[Exercise data]
----------

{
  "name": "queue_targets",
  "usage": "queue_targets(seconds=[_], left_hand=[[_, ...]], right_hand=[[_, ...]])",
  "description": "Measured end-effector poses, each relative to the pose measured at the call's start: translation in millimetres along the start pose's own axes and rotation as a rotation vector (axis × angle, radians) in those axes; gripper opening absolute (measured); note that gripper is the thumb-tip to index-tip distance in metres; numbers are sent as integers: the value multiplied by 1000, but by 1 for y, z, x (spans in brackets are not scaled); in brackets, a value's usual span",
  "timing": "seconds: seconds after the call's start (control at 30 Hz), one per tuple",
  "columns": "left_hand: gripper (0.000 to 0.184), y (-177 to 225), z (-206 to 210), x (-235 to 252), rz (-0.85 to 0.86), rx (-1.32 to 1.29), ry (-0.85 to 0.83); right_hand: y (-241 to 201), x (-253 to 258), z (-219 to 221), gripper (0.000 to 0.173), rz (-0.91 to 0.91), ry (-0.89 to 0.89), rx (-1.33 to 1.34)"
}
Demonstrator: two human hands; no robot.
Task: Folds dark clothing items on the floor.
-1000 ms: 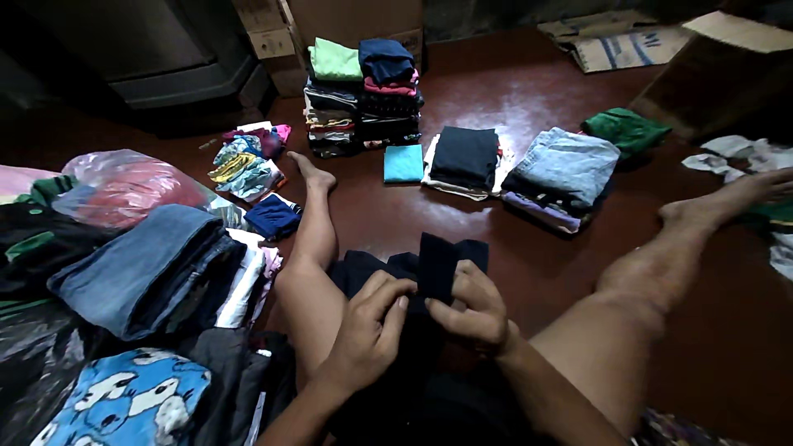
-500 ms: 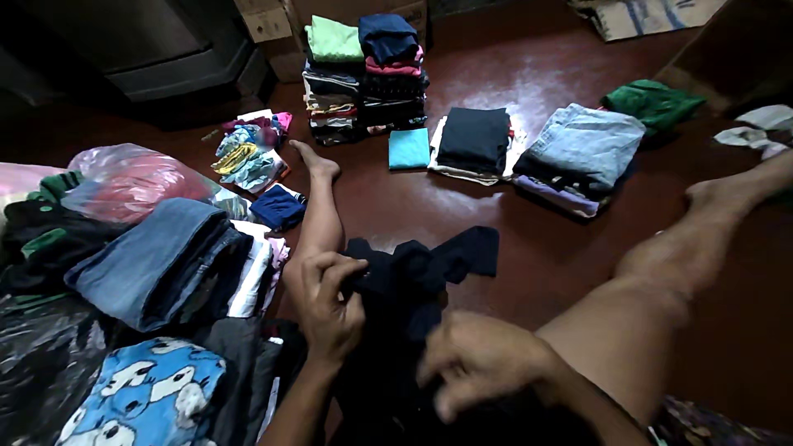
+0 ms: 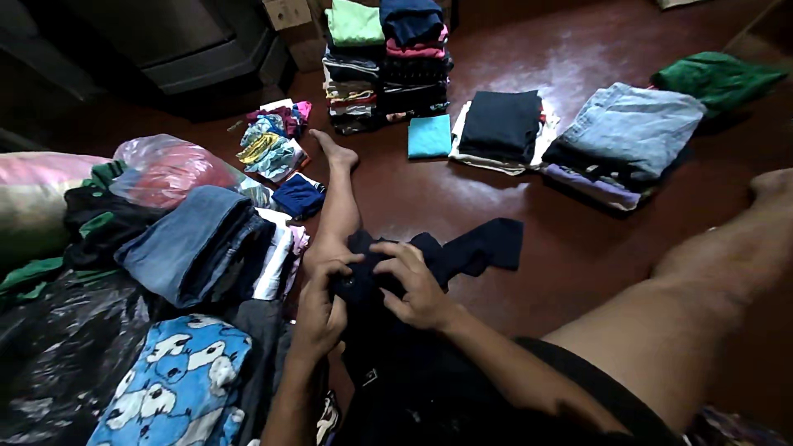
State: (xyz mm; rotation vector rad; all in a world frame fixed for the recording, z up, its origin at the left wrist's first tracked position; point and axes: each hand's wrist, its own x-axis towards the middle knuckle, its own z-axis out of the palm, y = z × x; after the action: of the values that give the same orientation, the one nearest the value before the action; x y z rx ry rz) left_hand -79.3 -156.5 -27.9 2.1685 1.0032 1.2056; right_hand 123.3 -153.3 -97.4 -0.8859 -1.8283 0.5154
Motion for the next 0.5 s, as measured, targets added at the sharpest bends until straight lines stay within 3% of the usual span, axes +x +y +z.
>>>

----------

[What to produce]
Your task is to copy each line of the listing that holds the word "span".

[Finished task]
  "description": "Measured end-effector poses, each relative to the pose measured at the call's start: translation in millimetres along the start pose's own axes and rotation as a rotation vector (axis × angle, radians) in those axes; gripper opening absolute (measured); note that gripper is the thumb-tip to index-tip distance in metres; numbers are sent as integers: the value multiplied by 1000, but by 1 for y, z, x (spans in brackets are not scaled); in brackets, a value's usual span",
Motion for the next 0.5 s, as measured, targets added at the sharpest bends until straight lines stay within 3% of the usual span, axes +x +y +z.

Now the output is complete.